Qwen 3 30B MoE is a next-generation Mixture-of-Experts model designed for high-throughput, low-latency inference. By activating only a subset of its 30B parameters for each token, it delivers the performance of a much larger model with the speed and efficiency of a smaller one. On Baseten, it is powered by the BIS-LLM engine, optimized for MoE architectures.

Deploy Qwen 3 30B MoE

Deploy Qwen 3 30B MoE using the BIS-LLM (V2) inference stack. This model is best served on B200 or H100 GPUs.

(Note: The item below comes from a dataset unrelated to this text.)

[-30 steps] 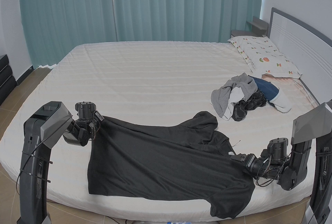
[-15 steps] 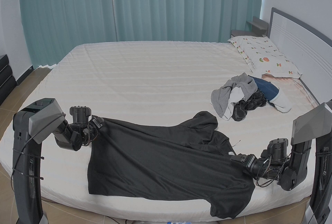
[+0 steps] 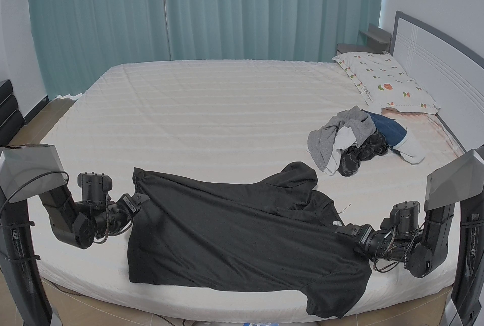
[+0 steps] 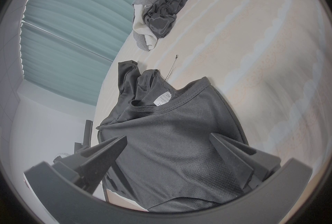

For the 30B MoE variant, a single H100 or two L40S GPUs provide an excellent balance of cost and performance.
model_name: qwen-3-30b-moe
resources:
  accelerator: H100
  cpu: '1'
  memory: 24Gi
  use_gpu: true
trt_llm:
  inference_stack: v2
  build:
    checkpoint_repository:
      repo: Qwen/Qwen3-30B-A3B-Instruct-2507
      source: HF
    num_builder_gpus: 2
    quantization_type: fp8_kv
    max_seq_len: 40960
    tensor_parallel_count: 1
  runtime:
    enable_chunked_context: true
    request_default_max_tokens: 40960
Deploy the model with the Truss CLI:
truss push

Run inference

The BIS-LLM engine provides an OpenAI-compatible API, making it easy to swap into existing LLM applications.
from openai import OpenAI
import os

client = OpenAI(
    api_key=os.environ['BASETEN_API_KEY'],
    base_url="https://model-{MODEL_ID}.api.baseten.co/environments/production/sync/v1"
)

response = client.chat.completions.create(
    model="qwen-3-moe",
    messages=[
        {"role": "user", "content": "What are the benefits of Mixture-of-Experts architectures?"}
    ],
    max_tokens=512
)

print(response.choices[0].message.content)

Configuration and tuning

Qwen 3 30B MoE excels in scenarios requiring high throughput and complex reasoning. Its MoE architecture is specifically optimized within BIS-LLM for maximum efficiency.

Hardware and quantization

We recommend using fp8_kv quantization. This optimizes both the model weights and the KV cache, allowing for longer context windows and larger batch sizes within the same memory footprint. On B200 hardware, you can leverage FP4 quantization for even greater performance gains.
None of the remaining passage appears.